I feel bad, I do. Believe me, if it weren’t MY DESTINY, I would hang with him for eternity. “Another time, all right?”
He takes the ball and slaps it against the wall. “Maybe I’ll ask Lola.”
I can feel the burn. But I pretend he didn’t say it and keep on walking.
Mr. L hears the smack of the ball. “The paint is white, Mr. Brown,” Mr. L says quietly. “No balls allowed.”
“Yeah, yeah.” Bobby just keeps bouncing the ball all the way down the hallway.
I take a deep breath and push my way to the door, which is now jammed with people who have no destiny at all. I slap myself. That was mean. But at least I didn’t say it out loud, right?
I scan the parking lot for my mom and find her in her car, dangling half on and half off the curb. Major no-no here at Happy Canyon. Mom sees me and honks twice. I’m about to run to her when, behind me, I hear Pen’s voice. I turn and see Felix running after her. I stare in disbelief. “I thought we were going alone?” I yell to no one, because clearly no one ever listens to me. This was supposed to be something I was going to do alone. With Mom.
Mom honks. She’s waving at us like a crazy woman. “Come on, I’m double-parked here!
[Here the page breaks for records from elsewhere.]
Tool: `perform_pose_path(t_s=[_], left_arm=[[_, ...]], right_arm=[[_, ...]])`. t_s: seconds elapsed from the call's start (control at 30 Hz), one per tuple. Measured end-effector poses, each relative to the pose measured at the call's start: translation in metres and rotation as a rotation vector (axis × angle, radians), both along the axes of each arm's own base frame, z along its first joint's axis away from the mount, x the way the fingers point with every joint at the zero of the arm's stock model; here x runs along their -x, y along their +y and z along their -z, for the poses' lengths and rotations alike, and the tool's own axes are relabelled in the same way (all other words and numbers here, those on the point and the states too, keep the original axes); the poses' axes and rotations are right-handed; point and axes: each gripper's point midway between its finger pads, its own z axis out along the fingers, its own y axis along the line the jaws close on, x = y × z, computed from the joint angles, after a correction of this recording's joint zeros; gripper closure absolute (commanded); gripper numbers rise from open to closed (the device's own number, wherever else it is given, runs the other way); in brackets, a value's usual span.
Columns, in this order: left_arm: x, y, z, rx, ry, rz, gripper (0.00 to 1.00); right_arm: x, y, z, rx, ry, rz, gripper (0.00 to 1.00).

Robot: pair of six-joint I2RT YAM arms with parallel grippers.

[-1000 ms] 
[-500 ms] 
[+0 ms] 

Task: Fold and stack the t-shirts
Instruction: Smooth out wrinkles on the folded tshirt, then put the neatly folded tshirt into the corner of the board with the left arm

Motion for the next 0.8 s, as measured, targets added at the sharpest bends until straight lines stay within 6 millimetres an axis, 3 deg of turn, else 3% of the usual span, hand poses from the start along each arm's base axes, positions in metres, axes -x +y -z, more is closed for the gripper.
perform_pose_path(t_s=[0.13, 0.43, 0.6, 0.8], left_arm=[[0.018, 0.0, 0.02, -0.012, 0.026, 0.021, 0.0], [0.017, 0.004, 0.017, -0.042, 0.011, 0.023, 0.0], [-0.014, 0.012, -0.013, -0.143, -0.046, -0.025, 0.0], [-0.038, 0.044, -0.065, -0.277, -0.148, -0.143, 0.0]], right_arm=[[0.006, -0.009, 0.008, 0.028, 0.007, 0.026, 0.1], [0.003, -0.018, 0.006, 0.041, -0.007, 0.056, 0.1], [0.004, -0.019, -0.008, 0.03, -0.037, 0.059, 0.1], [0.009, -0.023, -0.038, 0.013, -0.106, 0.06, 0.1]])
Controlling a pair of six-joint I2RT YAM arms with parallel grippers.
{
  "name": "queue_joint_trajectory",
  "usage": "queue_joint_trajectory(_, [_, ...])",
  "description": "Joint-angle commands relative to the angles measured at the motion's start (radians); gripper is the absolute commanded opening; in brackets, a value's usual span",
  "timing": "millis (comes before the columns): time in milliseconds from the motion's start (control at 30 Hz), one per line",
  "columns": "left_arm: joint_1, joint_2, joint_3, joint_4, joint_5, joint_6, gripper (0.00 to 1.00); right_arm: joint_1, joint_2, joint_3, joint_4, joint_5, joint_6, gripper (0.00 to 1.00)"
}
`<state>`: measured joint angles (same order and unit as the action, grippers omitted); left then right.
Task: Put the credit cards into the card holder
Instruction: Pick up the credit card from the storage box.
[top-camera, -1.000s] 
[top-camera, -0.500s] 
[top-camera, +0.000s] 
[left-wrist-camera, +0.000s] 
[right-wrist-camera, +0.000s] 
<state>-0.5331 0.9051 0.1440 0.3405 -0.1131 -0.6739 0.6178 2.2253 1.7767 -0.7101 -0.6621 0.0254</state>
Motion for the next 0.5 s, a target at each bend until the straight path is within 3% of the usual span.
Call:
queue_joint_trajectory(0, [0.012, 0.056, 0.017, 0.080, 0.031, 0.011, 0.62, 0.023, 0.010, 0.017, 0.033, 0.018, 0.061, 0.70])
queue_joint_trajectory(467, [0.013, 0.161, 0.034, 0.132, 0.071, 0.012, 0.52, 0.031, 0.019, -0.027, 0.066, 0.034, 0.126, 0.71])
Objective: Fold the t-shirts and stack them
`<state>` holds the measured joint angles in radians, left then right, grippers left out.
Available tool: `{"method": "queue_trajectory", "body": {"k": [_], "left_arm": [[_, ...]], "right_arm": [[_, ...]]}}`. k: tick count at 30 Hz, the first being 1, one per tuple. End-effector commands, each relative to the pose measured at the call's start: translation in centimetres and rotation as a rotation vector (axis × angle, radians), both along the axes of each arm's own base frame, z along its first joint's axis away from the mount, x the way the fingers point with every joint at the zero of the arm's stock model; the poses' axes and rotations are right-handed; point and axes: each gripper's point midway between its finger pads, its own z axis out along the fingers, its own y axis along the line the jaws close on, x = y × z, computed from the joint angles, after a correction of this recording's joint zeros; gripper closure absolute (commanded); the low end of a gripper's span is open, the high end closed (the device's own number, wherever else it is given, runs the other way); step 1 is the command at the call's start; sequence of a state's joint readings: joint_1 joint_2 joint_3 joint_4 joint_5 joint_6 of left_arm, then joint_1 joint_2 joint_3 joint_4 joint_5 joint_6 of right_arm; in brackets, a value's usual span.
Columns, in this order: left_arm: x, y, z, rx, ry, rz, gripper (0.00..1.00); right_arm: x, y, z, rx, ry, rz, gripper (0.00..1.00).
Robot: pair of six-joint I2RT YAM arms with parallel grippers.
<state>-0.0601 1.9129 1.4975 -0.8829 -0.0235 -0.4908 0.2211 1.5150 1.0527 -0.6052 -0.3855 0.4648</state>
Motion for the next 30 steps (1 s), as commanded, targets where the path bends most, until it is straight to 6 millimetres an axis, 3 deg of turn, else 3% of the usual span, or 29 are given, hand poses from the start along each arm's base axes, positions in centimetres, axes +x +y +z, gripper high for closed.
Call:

Bad karma, people.”
And then, to add insult to injury, Pen goes and jumps in the front seat. “What the heck?” I stand in the hot parking lot and yell at the top of my lungs, “Get out!”
“Come on, Charlie, don’t be a pill.” Mom shakes her head like it’s me being unreasonable when this is what Pen does all the time and then I get blamed for it.
“Are you serious?” I look at her. “What happened to this being just you and me?”
Mom rolls her eyes. “Just get in!” Someone honks. Mom starts to sweat. “In now, or we’re going straight home.”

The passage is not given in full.